# JL Audio Fathom subwoofer advice needed



## Flavio (Mar 15, 2008)

Hi,

I have ordered a Sunfire CRM-2 5-channel set and I want to add 1 or 2 subwoofers to it. I have pretty much decided to get the JL Audio Fathom series (mainly because of WAF) but am undecided which one(s)?

What would better integrate with the Sunfire's, a single f112, a single f113 or dual f112's? Dual f113 might strethc my budget too much. I have a large room (7500 cu.ft) and I like to play at reference levels. Specs on the f113 show the -1.5dB point is at 87Hz so I am a little worried there will be a gap because the Sunfire's only play from 100Hz up.


----------



## Sonnie (Apr 11, 2006)

Welcome to the Shack Flavio!

This is hard to say... I do not know of anyone posting regular here that owns the Sunfire speakers. With that much room I would suggest a pair of either... if you have the budget, go for a pair of the f113's. My room is much smaller at 1800ft^3 and I have a pair of PC-Ultras and dual 15" Soundsplinters in the back... the Behemoth.

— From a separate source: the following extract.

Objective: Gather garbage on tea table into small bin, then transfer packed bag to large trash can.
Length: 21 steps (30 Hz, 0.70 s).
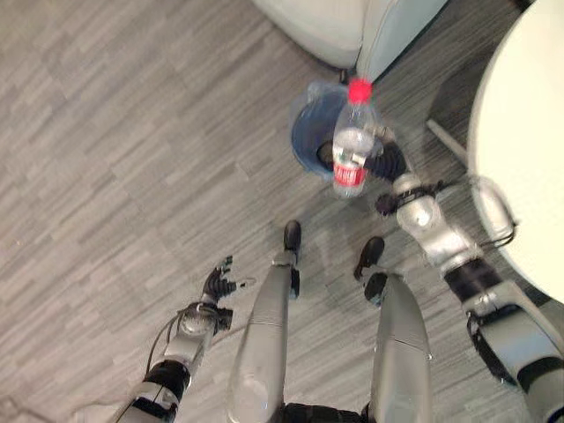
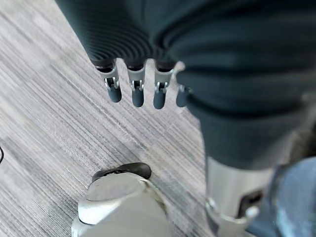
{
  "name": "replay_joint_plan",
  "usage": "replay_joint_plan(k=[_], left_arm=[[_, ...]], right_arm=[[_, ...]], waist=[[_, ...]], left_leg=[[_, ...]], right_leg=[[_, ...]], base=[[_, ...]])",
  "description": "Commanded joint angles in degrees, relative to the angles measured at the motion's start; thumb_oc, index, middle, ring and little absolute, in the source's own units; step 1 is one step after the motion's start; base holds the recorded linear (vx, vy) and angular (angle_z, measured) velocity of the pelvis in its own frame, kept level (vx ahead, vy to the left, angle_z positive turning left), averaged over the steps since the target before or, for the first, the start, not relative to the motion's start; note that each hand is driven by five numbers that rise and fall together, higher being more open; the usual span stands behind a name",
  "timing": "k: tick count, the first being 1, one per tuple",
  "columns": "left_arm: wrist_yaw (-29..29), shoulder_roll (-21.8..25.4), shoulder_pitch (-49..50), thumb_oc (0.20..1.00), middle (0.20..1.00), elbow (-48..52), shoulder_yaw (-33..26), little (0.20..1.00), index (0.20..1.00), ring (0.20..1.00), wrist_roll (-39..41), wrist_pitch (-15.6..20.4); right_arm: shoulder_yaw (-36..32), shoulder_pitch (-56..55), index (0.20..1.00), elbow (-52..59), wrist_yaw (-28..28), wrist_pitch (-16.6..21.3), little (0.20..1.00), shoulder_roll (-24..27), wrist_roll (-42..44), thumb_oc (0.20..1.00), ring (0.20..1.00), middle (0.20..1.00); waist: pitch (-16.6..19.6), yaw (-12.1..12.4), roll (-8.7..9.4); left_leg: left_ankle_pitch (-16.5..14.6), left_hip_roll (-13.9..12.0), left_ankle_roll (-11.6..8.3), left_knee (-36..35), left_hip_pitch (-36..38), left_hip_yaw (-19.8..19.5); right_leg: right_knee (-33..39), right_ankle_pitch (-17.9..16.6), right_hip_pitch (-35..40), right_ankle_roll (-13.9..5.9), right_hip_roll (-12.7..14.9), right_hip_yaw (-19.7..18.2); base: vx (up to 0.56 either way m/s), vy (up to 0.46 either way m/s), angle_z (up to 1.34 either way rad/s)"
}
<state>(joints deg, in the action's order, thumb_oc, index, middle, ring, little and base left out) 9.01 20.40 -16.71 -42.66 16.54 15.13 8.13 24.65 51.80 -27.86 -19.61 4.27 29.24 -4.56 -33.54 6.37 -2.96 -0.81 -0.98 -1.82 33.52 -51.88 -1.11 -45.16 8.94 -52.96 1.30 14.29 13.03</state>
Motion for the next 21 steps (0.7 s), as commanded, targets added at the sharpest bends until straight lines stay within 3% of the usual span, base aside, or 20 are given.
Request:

All I can say is awesome!


----------



## ccdoggy (Jan 15, 2007)

From my experience with the Fathom 113 it matches really well with just about any speakers and with its "EQ" placement is not as critical.

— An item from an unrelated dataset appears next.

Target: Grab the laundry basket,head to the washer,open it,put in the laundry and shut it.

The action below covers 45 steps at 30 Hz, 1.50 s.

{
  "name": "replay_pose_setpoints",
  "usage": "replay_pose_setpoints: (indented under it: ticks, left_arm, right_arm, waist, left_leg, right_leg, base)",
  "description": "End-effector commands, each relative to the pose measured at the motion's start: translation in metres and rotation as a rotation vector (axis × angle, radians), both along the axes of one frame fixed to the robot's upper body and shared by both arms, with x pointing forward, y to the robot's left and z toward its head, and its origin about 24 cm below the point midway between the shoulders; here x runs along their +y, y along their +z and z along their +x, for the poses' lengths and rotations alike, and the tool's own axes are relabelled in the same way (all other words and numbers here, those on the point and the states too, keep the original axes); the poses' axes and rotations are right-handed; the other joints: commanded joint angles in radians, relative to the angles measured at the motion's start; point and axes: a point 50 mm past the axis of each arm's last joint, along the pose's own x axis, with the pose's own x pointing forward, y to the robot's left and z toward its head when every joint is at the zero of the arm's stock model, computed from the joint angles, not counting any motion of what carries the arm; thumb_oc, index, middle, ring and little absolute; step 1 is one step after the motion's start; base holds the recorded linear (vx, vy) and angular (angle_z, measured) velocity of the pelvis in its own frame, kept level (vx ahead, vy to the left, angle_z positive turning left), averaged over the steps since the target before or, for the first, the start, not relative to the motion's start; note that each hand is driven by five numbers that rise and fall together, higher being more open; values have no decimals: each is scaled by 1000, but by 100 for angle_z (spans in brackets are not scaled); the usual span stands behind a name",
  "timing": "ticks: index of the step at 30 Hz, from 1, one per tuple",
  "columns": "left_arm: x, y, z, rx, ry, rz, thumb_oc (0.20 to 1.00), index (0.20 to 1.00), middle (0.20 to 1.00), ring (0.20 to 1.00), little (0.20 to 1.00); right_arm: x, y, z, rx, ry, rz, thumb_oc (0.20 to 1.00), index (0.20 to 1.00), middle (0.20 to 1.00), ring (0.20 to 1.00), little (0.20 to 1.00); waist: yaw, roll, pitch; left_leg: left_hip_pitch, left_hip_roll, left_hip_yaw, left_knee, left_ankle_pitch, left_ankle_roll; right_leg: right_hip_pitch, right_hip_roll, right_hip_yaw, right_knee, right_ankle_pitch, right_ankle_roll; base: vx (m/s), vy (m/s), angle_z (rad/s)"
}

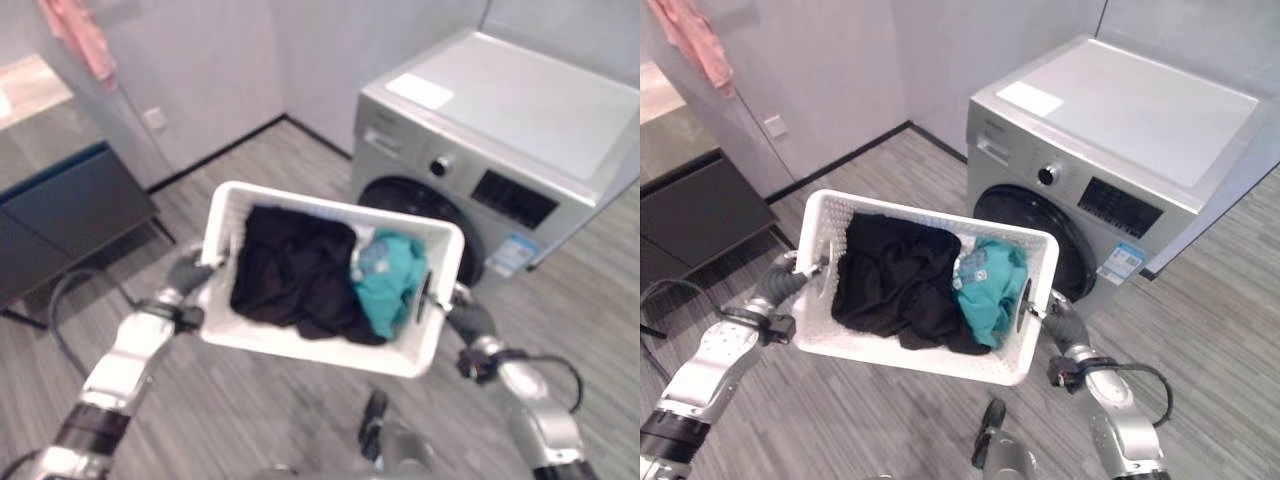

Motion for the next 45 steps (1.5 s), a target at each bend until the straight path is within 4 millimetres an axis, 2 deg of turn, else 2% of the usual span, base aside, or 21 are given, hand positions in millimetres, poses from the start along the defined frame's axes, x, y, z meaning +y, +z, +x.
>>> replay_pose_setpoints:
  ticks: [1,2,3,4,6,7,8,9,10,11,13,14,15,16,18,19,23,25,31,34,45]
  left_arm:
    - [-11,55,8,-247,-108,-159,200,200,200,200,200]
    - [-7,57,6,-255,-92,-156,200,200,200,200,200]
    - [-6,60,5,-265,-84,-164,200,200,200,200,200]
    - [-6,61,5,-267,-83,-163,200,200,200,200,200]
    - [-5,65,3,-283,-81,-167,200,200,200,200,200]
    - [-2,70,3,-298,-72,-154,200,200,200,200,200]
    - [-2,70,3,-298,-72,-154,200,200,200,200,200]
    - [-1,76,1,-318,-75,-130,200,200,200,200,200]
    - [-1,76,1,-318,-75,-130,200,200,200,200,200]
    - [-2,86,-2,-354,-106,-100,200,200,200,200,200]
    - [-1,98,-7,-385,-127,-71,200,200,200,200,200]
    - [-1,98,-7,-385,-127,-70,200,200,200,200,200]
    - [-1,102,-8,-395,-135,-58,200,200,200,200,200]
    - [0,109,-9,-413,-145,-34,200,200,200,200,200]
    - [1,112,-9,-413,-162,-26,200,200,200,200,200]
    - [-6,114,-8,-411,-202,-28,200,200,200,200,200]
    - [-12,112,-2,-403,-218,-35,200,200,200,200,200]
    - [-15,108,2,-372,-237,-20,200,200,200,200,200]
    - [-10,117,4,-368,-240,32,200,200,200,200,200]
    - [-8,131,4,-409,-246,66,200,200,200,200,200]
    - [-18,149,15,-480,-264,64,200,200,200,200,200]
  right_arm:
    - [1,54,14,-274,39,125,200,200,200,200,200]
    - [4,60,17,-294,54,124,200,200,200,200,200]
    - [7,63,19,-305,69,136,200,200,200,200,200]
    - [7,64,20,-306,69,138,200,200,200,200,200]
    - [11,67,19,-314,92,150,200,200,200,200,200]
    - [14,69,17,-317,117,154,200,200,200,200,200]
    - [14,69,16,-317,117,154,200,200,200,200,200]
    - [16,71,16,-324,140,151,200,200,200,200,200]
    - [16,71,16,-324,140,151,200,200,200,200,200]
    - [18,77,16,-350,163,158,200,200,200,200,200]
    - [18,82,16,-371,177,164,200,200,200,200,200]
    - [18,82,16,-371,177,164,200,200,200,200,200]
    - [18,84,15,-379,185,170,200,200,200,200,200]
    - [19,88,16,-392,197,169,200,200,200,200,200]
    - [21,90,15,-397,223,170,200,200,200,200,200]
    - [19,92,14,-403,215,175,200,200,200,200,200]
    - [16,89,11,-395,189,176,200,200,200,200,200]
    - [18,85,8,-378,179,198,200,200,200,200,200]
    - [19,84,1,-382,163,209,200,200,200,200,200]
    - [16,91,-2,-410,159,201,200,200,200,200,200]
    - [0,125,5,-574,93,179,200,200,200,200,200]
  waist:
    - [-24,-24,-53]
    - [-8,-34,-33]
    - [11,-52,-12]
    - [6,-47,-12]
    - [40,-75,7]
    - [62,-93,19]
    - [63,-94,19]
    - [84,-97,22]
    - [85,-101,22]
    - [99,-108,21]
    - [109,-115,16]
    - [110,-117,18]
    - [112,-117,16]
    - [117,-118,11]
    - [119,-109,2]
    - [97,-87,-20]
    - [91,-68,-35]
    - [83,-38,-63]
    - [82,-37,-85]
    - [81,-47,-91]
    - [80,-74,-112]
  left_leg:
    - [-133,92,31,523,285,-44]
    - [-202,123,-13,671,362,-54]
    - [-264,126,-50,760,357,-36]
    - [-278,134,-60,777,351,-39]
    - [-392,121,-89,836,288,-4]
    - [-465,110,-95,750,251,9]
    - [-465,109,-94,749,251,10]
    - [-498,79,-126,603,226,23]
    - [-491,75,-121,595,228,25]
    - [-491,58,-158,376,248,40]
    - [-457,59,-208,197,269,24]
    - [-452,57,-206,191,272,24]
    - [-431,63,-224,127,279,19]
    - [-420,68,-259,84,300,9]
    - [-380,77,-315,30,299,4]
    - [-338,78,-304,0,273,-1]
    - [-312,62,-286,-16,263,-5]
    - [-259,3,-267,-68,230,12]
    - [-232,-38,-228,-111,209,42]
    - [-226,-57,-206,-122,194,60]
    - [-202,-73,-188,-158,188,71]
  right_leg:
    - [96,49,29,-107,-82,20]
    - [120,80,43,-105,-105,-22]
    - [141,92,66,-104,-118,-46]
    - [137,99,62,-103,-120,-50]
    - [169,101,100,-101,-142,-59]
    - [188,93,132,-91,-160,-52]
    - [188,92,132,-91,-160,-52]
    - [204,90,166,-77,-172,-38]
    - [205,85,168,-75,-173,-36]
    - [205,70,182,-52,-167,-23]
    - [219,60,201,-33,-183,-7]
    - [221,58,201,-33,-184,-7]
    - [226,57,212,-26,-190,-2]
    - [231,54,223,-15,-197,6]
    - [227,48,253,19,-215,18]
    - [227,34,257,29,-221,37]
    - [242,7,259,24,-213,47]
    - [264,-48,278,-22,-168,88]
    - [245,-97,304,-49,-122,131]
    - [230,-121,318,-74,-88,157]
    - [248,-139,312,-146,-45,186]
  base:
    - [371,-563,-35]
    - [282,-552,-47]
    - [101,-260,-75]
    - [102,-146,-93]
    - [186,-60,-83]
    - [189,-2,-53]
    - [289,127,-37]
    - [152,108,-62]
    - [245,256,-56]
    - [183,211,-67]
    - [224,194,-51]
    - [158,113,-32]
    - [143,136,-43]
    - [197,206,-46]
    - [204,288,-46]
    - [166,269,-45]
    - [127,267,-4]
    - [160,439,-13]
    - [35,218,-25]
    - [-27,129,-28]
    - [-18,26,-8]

I would say it all depends on how big your room is and how much bass you want. a single 113 is very impressive, dual would be awesome. 

You may not want/need that much as the speakers you listed are rated for a max output of 115db, i would think depending on the room a single 113 might be able to keep up with it. Although dual is always better.


----------